Data section:
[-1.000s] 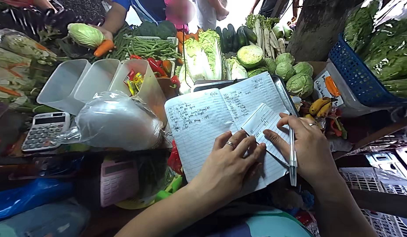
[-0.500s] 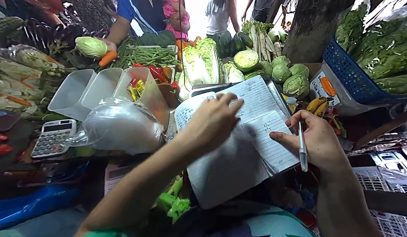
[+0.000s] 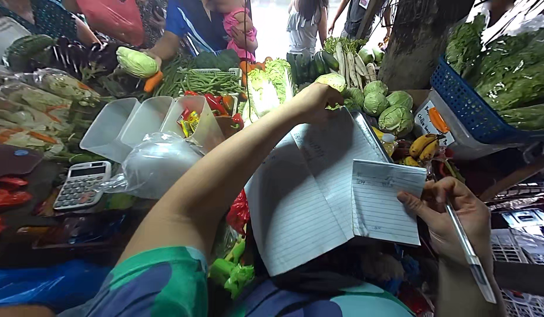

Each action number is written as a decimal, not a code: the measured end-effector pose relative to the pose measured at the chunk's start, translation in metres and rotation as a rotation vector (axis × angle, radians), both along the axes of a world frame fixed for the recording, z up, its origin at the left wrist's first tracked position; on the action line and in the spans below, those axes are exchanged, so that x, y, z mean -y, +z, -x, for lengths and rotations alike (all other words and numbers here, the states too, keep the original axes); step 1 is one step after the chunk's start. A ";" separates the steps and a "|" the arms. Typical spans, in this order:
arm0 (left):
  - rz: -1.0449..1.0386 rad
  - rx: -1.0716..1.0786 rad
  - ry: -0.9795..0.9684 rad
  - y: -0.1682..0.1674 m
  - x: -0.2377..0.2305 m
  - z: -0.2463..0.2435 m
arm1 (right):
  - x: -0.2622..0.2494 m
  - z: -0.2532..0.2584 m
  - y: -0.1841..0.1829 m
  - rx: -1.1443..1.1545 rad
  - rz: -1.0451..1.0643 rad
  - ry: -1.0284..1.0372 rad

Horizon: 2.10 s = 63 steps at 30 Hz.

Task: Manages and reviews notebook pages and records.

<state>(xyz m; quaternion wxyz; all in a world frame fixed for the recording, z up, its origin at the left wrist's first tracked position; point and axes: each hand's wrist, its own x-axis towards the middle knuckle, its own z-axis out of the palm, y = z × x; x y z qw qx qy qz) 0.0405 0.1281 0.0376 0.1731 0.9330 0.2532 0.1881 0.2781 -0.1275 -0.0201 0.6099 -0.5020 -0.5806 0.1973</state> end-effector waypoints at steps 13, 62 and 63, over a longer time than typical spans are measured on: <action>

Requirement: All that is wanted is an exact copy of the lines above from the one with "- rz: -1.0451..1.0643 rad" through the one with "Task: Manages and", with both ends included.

Exercise solution:
  - rz: -1.0451..1.0643 rad
  - ry: -1.0284..1.0372 rad

Horizon: 2.10 s = 63 steps at 30 Hz.

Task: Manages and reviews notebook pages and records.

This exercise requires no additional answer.